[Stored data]
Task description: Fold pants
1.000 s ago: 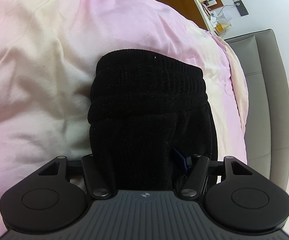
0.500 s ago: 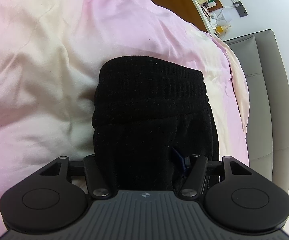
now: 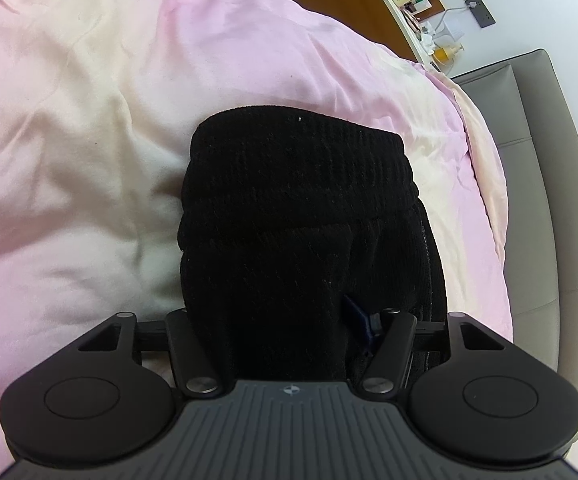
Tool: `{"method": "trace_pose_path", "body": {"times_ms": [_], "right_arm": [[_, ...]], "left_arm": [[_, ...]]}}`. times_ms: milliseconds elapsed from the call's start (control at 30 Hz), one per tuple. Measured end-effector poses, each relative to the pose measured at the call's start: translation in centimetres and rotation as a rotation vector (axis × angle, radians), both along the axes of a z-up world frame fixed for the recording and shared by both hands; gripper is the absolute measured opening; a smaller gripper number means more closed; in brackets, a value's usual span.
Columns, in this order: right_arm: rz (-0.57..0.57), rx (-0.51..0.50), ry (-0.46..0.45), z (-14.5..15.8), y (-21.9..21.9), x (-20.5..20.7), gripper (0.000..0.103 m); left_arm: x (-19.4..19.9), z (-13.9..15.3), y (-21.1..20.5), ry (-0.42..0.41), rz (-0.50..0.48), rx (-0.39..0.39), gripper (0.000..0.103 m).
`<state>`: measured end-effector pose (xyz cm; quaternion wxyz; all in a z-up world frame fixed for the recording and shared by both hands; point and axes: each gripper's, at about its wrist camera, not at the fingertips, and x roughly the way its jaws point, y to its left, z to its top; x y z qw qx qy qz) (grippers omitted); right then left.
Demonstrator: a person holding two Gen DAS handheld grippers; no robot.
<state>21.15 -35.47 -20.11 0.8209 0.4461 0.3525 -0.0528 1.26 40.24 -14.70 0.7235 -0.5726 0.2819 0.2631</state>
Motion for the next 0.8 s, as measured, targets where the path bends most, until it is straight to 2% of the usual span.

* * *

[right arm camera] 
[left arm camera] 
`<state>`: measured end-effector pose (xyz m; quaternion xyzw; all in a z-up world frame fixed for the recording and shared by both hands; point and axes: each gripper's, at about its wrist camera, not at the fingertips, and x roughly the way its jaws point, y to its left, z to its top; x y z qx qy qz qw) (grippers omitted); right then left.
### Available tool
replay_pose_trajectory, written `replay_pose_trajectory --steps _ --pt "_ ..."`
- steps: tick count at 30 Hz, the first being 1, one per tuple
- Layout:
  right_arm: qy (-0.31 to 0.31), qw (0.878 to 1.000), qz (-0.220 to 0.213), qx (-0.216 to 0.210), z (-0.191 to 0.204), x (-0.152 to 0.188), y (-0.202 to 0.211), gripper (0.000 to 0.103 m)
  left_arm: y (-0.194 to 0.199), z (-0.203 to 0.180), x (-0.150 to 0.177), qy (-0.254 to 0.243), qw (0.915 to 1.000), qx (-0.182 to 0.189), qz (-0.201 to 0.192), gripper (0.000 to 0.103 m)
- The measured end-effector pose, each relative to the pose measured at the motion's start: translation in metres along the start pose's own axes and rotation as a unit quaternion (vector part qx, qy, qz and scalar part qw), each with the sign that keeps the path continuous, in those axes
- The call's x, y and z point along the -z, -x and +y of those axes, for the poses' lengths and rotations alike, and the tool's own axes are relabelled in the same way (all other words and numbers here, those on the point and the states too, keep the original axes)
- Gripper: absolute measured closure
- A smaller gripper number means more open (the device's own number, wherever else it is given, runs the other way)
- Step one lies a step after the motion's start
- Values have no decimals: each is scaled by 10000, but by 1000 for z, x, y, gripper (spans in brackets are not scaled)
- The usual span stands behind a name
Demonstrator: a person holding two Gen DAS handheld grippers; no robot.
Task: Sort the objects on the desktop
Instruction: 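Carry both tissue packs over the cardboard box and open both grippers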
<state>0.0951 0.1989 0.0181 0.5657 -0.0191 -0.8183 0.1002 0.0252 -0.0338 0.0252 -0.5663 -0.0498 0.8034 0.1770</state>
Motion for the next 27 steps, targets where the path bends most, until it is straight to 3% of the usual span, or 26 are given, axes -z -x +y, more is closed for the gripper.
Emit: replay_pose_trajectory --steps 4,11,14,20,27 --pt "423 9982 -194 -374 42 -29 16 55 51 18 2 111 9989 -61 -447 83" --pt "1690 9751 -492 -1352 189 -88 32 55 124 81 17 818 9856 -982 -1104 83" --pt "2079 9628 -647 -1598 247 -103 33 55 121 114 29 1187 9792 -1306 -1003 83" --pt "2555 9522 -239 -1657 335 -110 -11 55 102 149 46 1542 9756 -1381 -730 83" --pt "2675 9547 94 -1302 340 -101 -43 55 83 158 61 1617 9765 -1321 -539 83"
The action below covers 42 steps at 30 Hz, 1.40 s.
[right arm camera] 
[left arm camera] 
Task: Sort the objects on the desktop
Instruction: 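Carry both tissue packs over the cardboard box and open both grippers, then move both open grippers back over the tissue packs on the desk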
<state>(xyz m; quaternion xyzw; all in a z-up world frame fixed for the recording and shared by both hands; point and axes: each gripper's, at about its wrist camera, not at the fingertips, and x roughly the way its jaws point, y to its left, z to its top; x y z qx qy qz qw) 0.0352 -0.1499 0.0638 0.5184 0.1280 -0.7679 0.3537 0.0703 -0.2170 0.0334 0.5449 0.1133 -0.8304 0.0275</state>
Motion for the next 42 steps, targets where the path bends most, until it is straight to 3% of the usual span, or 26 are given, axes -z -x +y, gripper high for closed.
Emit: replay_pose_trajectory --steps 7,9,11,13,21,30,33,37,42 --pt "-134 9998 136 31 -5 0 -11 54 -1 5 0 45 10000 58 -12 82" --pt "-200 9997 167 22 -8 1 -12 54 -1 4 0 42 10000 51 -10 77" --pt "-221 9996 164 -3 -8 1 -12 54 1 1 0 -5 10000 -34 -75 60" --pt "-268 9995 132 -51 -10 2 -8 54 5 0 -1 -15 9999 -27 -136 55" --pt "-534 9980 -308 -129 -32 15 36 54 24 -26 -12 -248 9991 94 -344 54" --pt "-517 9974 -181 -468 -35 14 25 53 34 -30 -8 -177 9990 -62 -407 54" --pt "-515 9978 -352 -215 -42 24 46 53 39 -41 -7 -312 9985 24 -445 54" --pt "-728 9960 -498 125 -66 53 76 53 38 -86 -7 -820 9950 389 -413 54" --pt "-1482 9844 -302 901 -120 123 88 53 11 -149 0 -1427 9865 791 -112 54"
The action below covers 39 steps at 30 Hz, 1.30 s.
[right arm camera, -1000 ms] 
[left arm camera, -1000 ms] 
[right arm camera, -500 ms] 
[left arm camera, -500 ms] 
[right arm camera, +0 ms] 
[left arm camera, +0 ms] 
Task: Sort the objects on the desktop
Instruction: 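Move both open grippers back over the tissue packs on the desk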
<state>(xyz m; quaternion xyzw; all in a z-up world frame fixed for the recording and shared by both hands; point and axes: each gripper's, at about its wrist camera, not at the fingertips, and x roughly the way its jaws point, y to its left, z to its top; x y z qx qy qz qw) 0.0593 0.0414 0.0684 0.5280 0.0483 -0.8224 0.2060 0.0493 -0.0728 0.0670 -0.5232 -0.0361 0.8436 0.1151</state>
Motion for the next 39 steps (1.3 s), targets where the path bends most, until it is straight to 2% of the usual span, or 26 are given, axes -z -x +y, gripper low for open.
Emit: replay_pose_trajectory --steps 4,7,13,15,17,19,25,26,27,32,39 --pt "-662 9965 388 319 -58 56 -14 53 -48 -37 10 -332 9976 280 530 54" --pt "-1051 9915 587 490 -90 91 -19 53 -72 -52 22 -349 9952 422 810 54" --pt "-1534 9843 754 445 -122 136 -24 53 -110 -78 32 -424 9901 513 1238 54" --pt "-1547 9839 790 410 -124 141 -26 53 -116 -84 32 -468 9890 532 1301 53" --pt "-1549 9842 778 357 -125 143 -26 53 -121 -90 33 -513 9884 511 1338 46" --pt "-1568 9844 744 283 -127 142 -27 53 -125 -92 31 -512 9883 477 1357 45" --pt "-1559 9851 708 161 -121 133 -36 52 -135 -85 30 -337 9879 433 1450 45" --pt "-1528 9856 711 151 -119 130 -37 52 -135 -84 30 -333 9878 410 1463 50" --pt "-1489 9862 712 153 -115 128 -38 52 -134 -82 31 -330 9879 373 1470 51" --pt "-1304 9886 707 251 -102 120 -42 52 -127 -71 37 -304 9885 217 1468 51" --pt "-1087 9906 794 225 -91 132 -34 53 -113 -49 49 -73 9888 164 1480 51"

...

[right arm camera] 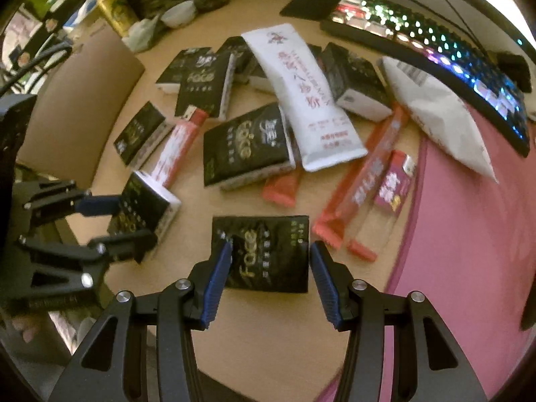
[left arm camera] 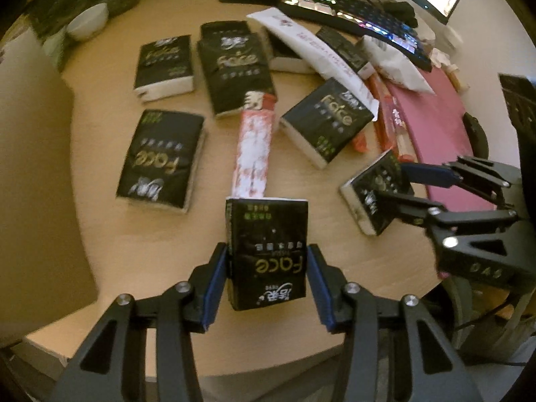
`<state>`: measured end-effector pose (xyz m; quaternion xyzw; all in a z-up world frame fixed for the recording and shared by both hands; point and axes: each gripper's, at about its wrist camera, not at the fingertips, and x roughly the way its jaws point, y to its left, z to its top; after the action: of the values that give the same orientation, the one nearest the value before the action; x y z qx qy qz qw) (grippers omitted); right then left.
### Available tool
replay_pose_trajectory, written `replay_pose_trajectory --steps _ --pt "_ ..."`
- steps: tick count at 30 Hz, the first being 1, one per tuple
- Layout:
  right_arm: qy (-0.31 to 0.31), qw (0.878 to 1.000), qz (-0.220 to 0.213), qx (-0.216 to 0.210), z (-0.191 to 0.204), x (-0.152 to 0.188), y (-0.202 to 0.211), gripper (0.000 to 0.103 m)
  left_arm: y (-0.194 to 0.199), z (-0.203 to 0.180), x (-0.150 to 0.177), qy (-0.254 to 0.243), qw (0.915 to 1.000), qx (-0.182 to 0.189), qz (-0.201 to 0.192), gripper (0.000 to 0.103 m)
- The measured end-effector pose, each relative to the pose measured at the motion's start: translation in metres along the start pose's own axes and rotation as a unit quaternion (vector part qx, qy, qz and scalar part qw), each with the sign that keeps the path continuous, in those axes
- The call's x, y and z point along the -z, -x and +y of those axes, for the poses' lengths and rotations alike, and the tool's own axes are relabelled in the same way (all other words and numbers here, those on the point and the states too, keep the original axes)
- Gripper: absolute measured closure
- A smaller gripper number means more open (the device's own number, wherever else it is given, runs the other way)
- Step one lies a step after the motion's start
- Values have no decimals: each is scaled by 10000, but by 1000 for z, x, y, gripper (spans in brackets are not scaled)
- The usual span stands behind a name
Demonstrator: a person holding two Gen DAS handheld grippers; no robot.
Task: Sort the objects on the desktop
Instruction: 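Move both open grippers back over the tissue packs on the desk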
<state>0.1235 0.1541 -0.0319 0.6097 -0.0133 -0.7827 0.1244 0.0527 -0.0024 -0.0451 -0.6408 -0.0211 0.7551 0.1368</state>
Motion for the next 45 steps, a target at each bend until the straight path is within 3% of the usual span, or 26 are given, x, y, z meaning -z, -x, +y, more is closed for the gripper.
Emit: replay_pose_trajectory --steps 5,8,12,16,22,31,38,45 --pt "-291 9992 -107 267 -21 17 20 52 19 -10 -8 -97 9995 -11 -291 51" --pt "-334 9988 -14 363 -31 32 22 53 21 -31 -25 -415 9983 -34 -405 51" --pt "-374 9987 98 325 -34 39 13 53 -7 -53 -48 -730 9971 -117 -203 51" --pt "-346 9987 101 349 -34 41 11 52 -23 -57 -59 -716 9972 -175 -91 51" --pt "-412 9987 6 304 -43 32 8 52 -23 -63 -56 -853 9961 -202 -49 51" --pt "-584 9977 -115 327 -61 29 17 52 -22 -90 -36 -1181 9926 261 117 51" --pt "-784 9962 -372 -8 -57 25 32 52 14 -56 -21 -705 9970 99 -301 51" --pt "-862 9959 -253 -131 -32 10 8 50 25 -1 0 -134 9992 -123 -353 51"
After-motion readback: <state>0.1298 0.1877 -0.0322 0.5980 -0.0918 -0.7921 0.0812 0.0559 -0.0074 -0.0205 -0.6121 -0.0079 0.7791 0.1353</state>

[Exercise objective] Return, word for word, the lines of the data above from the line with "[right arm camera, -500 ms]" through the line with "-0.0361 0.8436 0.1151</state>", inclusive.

[Reply]
[right arm camera, -500 ms] 
[left arm camera, -500 ms] 
[right arm camera, +0 ms] 
[left arm camera, +0 ms] 
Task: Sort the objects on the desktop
Instruction: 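Move both open grippers back over the tissue packs on the desk
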<state>(xyz m; quaternion xyzw; all in a z-up world frame fixed for the recording and shared by both hands; point and axes: each gripper's, at about its wrist camera, not at the fingertips, and x roughly the way its jaws point, y to its left, z to its top; x y z qx qy qz qw) 0.0593 0.0414 0.0684 0.5280 0.0483 -0.8224 0.2060 0.0493 -0.0728 0.0670 -0.5232 -0.0361 0.8436 0.1151</state>

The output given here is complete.